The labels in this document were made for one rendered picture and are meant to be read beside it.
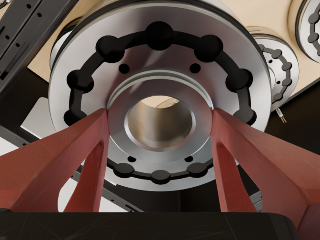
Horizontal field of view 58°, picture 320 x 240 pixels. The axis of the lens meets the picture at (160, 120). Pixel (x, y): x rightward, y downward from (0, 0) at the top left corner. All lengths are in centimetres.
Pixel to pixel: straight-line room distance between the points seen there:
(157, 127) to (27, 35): 14
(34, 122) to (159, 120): 20
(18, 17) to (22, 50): 4
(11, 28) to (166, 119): 15
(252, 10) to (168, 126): 22
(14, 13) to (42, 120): 13
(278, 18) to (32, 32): 25
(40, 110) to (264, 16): 27
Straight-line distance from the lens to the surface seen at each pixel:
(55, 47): 33
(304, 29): 33
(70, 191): 74
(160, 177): 16
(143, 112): 16
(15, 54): 27
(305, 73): 39
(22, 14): 25
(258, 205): 37
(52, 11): 24
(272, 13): 35
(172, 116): 16
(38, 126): 33
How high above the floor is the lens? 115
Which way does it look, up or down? 54 degrees down
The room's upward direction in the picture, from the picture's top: 178 degrees counter-clockwise
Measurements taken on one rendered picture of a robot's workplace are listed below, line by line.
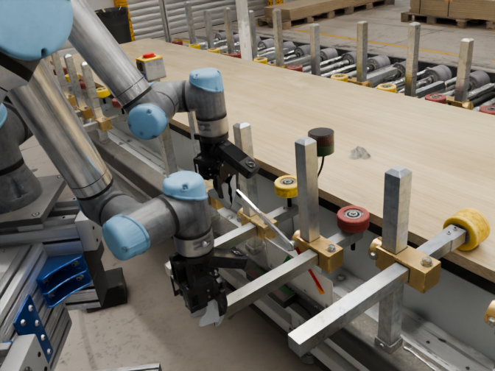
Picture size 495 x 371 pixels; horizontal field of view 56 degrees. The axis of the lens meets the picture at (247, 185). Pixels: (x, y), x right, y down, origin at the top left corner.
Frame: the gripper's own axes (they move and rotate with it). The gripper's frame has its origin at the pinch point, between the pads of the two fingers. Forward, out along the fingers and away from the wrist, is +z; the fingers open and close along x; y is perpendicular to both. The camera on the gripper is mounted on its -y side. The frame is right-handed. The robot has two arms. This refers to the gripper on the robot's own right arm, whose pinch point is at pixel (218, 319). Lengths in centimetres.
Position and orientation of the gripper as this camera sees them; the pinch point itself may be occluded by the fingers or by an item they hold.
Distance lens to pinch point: 105.4
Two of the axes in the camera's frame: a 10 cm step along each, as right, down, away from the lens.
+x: 5.9, 3.3, -7.4
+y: -8.0, 3.5, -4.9
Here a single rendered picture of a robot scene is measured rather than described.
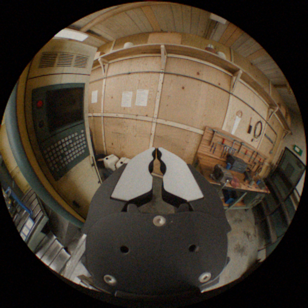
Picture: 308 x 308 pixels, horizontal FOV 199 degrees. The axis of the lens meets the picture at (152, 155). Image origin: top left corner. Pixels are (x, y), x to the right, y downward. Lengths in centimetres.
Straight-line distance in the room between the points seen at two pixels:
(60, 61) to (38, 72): 18
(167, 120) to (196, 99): 61
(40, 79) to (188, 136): 192
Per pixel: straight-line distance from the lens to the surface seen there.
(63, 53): 92
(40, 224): 107
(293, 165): 369
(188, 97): 156
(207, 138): 160
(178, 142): 164
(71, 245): 105
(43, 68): 83
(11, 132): 31
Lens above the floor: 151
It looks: 32 degrees down
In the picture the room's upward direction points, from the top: 9 degrees clockwise
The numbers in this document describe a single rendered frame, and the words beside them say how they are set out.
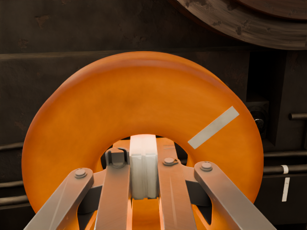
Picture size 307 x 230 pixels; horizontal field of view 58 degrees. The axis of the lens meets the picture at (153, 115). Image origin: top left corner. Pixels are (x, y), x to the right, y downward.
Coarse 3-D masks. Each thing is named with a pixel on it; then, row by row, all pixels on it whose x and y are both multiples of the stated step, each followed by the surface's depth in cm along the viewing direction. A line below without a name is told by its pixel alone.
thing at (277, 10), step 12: (240, 0) 30; (252, 0) 30; (264, 0) 30; (276, 0) 30; (288, 0) 30; (300, 0) 30; (264, 12) 31; (276, 12) 31; (288, 12) 31; (300, 12) 31
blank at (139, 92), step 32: (96, 64) 16; (128, 64) 15; (160, 64) 15; (192, 64) 16; (64, 96) 15; (96, 96) 15; (128, 96) 15; (160, 96) 15; (192, 96) 16; (224, 96) 16; (32, 128) 16; (64, 128) 16; (96, 128) 16; (128, 128) 16; (160, 128) 16; (192, 128) 16; (224, 128) 16; (256, 128) 17; (32, 160) 17; (64, 160) 17; (96, 160) 17; (192, 160) 17; (224, 160) 17; (256, 160) 17; (32, 192) 17; (256, 192) 18
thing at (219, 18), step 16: (176, 0) 32; (192, 0) 32; (208, 0) 32; (224, 0) 32; (208, 16) 32; (224, 16) 32; (240, 16) 32; (256, 16) 32; (224, 32) 33; (240, 32) 33; (256, 32) 33; (272, 32) 33; (288, 32) 33; (304, 32) 33; (272, 48) 34; (288, 48) 34; (304, 48) 34
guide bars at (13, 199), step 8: (264, 168) 40; (272, 168) 40; (280, 168) 40; (288, 168) 40; (296, 168) 40; (304, 168) 40; (0, 200) 40; (8, 200) 40; (16, 200) 40; (24, 200) 40
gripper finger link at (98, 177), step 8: (120, 144) 17; (128, 144) 17; (96, 176) 14; (104, 176) 14; (96, 184) 14; (88, 192) 13; (96, 192) 14; (88, 200) 14; (96, 200) 14; (80, 208) 14; (88, 208) 14; (96, 208) 14
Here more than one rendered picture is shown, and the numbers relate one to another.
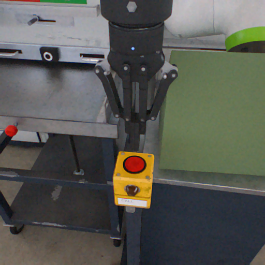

**WHAT THE TASK ASKS:**
Copy out exactly the lines above beginning with the line that contains "In the picture the" and finishing with the line that contains "guide bars at", including both; leave the pictures out.

**WRITTEN REPLY:**
In the picture the room's upward direction points, from the top: 9 degrees clockwise
The numbers in this document describe a single rendered frame, and the words beside them say how they are set out.
Picture size 307 x 230 pixels; horizontal field of view 58 degrees. The axis of the lens meets the picture at (153, 115). Image origin: top left corner. Pixels are (x, y), x to the right, y downward.
Coarse 3-D masks. Each thing is named with a pixel on it; then, row by row, all pixels on it whose x and y are both multiples of the stated step, each followed by the surface's depth in cm along the viewing direction. A line below without a name is told by its pixel alone.
thing at (277, 10), step 12: (240, 0) 30; (252, 0) 30; (264, 0) 30; (276, 0) 30; (288, 0) 30; (300, 0) 30; (264, 12) 31; (276, 12) 31; (288, 12) 31; (300, 12) 31
blank at (139, 92), step 32: (96, 64) 16; (128, 64) 15; (160, 64) 15; (192, 64) 16; (64, 96) 15; (96, 96) 15; (128, 96) 15; (160, 96) 15; (192, 96) 16; (224, 96) 16; (32, 128) 16; (64, 128) 16; (96, 128) 16; (128, 128) 16; (160, 128) 16; (192, 128) 16; (224, 128) 16; (256, 128) 17; (32, 160) 17; (64, 160) 17; (96, 160) 17; (192, 160) 17; (224, 160) 17; (256, 160) 17; (32, 192) 17; (256, 192) 18
thing at (219, 18), step 16: (176, 0) 32; (192, 0) 32; (208, 0) 32; (224, 0) 32; (208, 16) 32; (224, 16) 32; (240, 16) 32; (256, 16) 32; (224, 32) 33; (240, 32) 33; (256, 32) 33; (272, 32) 33; (288, 32) 33; (304, 32) 33; (272, 48) 34; (288, 48) 34; (304, 48) 34
guide bars at (13, 199), step 8: (264, 168) 40; (272, 168) 40; (280, 168) 40; (288, 168) 40; (296, 168) 40; (304, 168) 40; (0, 200) 40; (8, 200) 40; (16, 200) 40; (24, 200) 40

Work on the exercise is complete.